La Superlega di calcio intendeva produrre in seno all'Uefa ciò che nel 2000 e avvenuto con le competizioni di basket, in Europa. Come allora era in corso una crisi economica, non certo paragonabile agli ammanchi di entrate prodotti dall'ultimo anno di sport a causa del covid-19, e alcune potenti squadre, pure allora fra queste società spagnole e italiane non vollero aderire al progetto di rinnovamento dell'allora Eurolega, gestita dalla FIBA, che aveva avocato a sé la gestione dei diritti televisivi relativi del primo torneo europeo. Così le ricche società che facevano capo all'Uleb, diedero atto alla scissione e alla nascita dell'Eurolega.
La Superlega di calcio verosimilmente nata nella sala riunioni della JP Morgan, uno dei principali istituti di credito a livello mondiale, che avrebbe fornito ai 15 club fondatori il capitale iniziale da 3,5 miliardi di euro confidava nel medesimo iter. Accentramento, più potere economico e nuova distribuzione di risorse derivanti dai diritti televisivi. Il sogno della nuova super competizione però è svanito come neve al sole in poco più di 48 ore. A decretarne la fine non sono stati tanto gli interventi della Fifa e dell'Uefa, i due massimi organi del calcio mondiale ed europeo, ma il complesso mondo del calcio. I promotori della Superlega hanno guardato ai guadagni senza coinvolgere squadre, allenatori, giocatori, e considerando i tifosi come una loro proprietà e il pubblico come un asset da mettere a bilancio.

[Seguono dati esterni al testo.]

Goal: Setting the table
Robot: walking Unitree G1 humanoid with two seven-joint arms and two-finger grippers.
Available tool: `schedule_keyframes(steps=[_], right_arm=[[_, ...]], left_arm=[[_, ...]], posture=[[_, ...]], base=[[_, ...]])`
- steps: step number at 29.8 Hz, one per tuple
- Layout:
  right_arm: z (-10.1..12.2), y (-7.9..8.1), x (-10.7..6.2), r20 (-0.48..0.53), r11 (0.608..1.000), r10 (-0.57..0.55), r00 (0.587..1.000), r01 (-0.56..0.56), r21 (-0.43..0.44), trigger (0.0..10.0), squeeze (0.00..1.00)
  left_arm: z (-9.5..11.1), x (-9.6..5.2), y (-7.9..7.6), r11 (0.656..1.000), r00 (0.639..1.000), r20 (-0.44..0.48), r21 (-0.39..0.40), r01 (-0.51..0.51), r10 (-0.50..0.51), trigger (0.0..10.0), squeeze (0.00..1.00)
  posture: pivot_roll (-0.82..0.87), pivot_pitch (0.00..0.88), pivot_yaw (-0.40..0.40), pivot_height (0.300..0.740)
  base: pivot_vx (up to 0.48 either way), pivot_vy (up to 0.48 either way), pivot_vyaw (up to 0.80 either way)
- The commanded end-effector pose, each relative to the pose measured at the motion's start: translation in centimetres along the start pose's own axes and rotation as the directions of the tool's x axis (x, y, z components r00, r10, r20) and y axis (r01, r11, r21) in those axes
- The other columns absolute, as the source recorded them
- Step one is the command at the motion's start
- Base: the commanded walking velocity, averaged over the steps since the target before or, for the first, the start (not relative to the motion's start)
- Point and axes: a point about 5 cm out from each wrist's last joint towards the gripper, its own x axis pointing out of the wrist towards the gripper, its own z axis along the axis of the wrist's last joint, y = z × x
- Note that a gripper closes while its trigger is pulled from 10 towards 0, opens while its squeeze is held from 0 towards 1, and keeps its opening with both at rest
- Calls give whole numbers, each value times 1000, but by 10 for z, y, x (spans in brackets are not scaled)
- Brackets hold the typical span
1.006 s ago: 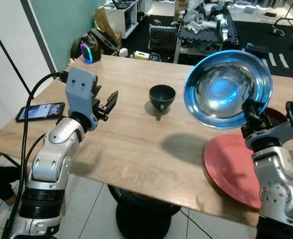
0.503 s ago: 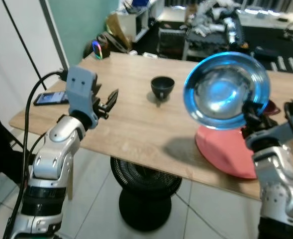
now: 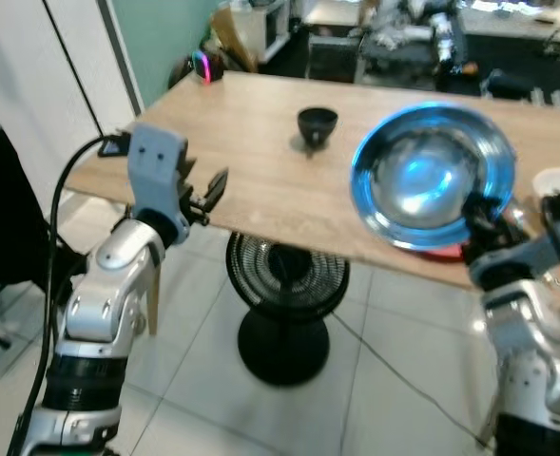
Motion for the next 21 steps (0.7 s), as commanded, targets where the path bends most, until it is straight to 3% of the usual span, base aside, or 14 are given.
schedule_keyframes(steps=[1, 4, 10, 21], right_arm=[[0, 8, 0, 11, 999, 32, 999, -32, 18, 10000, 0], [0, 8, 0, 11, 999, 32, 999, -32, 18, 10000, 0], [0, 9, 0, 12, 999, 32, 999, -32, 18, 10000, 0], [-1, 8, -1, 9, 999, 33, 999, -33, 24, 10000, 0]], left_arm=[[-3, -2, 5, 1000, 1000, -12, -1, -13, 13, 10000, 0], [-2, -2, 5, 1000, 1000, -11, -1, -13, 13, 10000, 0], [-2, -1, 5, 1000, 1000, -9, -2, -14, 14, 10000, 0], [-2, 0, 4, 1000, 1000, -7, -6, -7, 7, 10000, 0]], posture=[[-71, 27, 95, 740], [-71, 27, 95, 740], [-71, 26, 96, 740], [-73, 26, 98, 740]], base=[[-364, 0, 0], [-339, 0, 0], [0, 0, 0], [0, 0, -778]])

Non bastasse, anche il mondo della politica, sempre refrattario a dichiarazioni ufficiali in materia di sport, ha dato la sua spallata. Su tutti il premier inglese Boris Johnson, che arguito il malcontento generale dell'operazione che vedeva coinvolti sei squadre inglesi Manchester United, Manchester City, Tottenham, Liverpool, Chelsea e Arsenal ha cavalcato la contro crociata traendone pure un vantaggio in fatto di reputazione agli occhi dei sudditi di sua maestà e della comunità internazionale. L'idea di far parte di un prodotto premium di intrattenimento per paesi come India, Stati Uniti ed Estremo Oriente, mercati dove poter attirare sponsor e inserzionisti di ogni tipo interessava pure ai dirigenti di cinesi di Milan e Inter. Tutti a prescindere non hanno fatto i conti con i supporter sempre e comunque allietati dai valori sportivi. Il tam-tam delle voci contrarie, ora dopo ora, ha fatto il resto, ha scoraggiato aziende e brand coinvolte nel progetto che, per non correre rischi si sono defilate. Un nome su tutti Amazon, una tra le papabili media partner della Superlega, che ha velocemente rinunciato all'acquisto dei diritti sportivi.